A Python application designed to calculate and optimize the shortest driving route between multiple destinations, utilizing real-time traffic data from the Google Maps Directions API. This tool guarantees the optimal route by evaluating all possible permutations.
- Exact Optimal Route: Implements a permutation (brute-force) algorithm using itertools to evaluate all possible travel orders, guaranteeing the discovery of the absolute shortest route.
- Real-time Traffic: Considers current, real-time traffic conditions by setting departure_time=datetime.now() in the Directions API request for highly accurate travel time estimates.
- Intelligent Caching: Uses a Python dictionary (and pickle for persistence) to cache travel times between every pair of locations. This drastically reduces redundant API calls, saving computation time and cost.
- Comprehensive Output: Prints all possible travel routes along with their total travel times, clearly identifying and returning the shortest route found.
- Location Flexibility: Handles both specific street addresses and common location names (cities, landmarks).
This project requires a standard Python environment and the official Google Maps Client library.
- Python: 3.8+
- API: Google Maps Directions API (API Key required)
- Python Libraries:
- googlemaps (Google Maps Python Client)
- itertools (Standard library for permutations)
- datetime (Standard library for real-time traffic stamping)
- pickle (Standard library for travel time caching)
You must obtain a Google Maps API Key from the Google Cloud Console and ensure the Directions API is enabled.
git clone [https://github.com/robler43/Travel-Route-Optimizer-Google-Maps-API-Python.git\](https://github.com/robler43/Travel-Route-Optimizer-Google-Maps-API-Python.git)
cd Travel-Route-Optimizer-Google-Maps-API-Python
pip install -r requirements.txt
Open the main application file (e.g., app.py) and replace the placeholder with your actual API Key:
API_KEY = "YOUR_GOOGLE_MAPS_API_KEY_HERE"
python app.py
The core functionality of the optimizer rests on three key components:
-
Permutation Algorithm: The script takes a list of destinations (excluding the fixed start/end points) and generates every possible sequence. If you have
$N$ intermediate stops, it generates$(N!)$ possible routes to test, guaranteeing the best solution (optimal for up to 8-10 stops). - API Handler with Caching: Before making a Directions API request for the duration between two points (A to B), the application first checks the local cache dictionary.
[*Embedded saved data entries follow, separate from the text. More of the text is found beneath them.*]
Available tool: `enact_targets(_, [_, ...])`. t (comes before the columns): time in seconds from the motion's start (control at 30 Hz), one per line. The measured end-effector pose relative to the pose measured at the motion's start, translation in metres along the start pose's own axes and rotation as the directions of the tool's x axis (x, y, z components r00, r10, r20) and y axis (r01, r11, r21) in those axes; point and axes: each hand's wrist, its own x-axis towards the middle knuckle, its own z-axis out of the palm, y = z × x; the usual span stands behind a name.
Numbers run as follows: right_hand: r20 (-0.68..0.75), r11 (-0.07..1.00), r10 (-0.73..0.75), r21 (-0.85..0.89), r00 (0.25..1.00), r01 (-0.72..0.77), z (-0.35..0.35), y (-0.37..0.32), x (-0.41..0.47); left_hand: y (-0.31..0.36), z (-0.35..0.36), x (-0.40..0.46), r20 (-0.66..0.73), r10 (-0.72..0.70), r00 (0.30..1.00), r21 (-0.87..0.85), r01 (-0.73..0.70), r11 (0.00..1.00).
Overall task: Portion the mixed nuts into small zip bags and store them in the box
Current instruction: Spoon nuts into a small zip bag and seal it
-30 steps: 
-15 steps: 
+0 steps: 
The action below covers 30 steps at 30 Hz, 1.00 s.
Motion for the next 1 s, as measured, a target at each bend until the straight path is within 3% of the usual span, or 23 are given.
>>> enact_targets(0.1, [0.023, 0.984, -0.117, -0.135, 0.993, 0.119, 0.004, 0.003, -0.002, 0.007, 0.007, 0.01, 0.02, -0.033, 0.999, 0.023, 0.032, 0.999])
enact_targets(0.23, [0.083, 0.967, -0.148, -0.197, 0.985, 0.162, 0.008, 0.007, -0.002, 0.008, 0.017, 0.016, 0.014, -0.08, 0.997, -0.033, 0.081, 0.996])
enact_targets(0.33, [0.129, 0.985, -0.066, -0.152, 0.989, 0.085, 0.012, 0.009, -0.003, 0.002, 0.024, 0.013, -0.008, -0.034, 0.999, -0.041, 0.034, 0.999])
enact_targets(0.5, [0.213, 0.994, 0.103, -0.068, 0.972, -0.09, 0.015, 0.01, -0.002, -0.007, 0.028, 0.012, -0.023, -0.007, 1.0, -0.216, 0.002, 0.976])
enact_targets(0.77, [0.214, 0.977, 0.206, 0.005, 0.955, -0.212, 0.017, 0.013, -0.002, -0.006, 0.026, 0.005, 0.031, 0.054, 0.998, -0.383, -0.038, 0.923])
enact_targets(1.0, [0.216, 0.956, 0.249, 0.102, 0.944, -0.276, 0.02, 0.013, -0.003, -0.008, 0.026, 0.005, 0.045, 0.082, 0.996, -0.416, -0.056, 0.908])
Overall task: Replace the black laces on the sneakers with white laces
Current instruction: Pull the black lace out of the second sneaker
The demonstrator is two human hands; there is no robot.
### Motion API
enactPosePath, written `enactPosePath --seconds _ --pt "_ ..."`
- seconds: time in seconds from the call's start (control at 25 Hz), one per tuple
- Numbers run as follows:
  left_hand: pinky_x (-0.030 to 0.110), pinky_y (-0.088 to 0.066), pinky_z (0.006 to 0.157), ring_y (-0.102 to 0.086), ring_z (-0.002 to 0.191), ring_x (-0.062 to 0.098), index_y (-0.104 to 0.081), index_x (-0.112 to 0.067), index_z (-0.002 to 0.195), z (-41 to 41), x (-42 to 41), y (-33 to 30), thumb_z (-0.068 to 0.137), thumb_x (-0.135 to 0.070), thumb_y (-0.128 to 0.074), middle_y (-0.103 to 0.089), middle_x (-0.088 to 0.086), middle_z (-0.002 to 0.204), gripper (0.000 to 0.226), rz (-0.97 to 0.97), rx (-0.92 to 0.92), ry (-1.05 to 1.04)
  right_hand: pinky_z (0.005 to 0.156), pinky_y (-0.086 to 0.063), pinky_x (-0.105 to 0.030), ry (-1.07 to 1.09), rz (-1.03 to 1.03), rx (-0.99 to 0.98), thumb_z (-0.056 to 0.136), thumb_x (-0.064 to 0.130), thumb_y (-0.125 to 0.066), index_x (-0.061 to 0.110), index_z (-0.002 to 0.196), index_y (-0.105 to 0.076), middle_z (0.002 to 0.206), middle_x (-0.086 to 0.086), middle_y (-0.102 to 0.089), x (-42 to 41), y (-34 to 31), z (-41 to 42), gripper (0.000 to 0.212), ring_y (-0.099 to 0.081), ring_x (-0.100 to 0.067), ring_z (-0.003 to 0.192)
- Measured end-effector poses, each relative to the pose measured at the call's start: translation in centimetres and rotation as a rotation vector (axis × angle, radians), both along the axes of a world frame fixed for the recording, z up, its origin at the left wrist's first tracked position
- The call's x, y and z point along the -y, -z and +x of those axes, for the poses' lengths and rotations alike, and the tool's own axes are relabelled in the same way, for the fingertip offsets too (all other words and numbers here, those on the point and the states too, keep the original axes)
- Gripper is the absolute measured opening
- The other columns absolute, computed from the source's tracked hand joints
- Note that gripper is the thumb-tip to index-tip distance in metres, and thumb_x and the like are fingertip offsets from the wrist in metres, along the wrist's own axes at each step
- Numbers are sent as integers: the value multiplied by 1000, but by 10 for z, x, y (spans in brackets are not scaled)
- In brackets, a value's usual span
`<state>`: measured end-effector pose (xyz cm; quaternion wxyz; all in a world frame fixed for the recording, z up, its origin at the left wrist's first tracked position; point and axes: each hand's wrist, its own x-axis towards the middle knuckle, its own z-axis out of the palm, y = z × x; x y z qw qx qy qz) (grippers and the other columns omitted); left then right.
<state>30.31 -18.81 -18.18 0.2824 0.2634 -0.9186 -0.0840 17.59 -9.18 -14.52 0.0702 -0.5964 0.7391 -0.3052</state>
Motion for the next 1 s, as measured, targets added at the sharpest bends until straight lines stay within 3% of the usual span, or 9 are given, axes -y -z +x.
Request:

This ensures that if the time between A and B has already been calculated (and is still valid/recent), the API call is skipped, drastically improving performance and reducing costs.
- Real-time Context: By providing the Directions API with departure_time=datetime.now(), the calculated travel times incorporate current traffic speeds, providing a highly accurate estimate for the immediate optimal route.
The program systematically logs each route evaluation before providing the final, optimized result.
Evaluating 120 possible routes...
Route 1: Texas Tech University -> Dallas, TX -> Austin, TX, 6th Street -> Houston, TX -> Waco, TX | Time: 9.23 hours
Route 2: Texas Tech University -> Austin, TX, 6th Street -> Dallas, TX -> Waco, TX -> Houston, TX | Time: 9.01 hours
Route 3: Texas Tech University -> Houston, TX -> Dallas, TX -> Waco, TX -> Austin, TX, 6th Street | Time: 9.35 hours
...
Route 118: Texas Tech University -> Waco, TX -> Houston, TX -> Austin, TX, 6th Street -> Dallas, TX | Time: 8.79 hours
---
Best Route Found:
Texas Tech University -> Austin, TX, 6th Street -> Houston, TX -> Waco, TX -> Dallas, TX
Total Travel Time: 8.76 hours
- User Interface: Design a responsive UI (e.g., using Flask/Django) with a customer-centered experience for inputting addresses and viewing results.
- Heuristic Algorithms: Implement heuristic approaches (e.g., Genetic Algorithms, Simulated Annealing) to handle much larger datasets (10+ stops) where brute-force permutation becomes computationally infeasible.
- Map Visualization: Integrate a map library (like Folium or Google Maps JavaScript API) to visualize the optimized route directly on a map.
- Multi-modal Support: Extend functionality to support optimization across different transportation modes (driving, walking, cycling, public transit).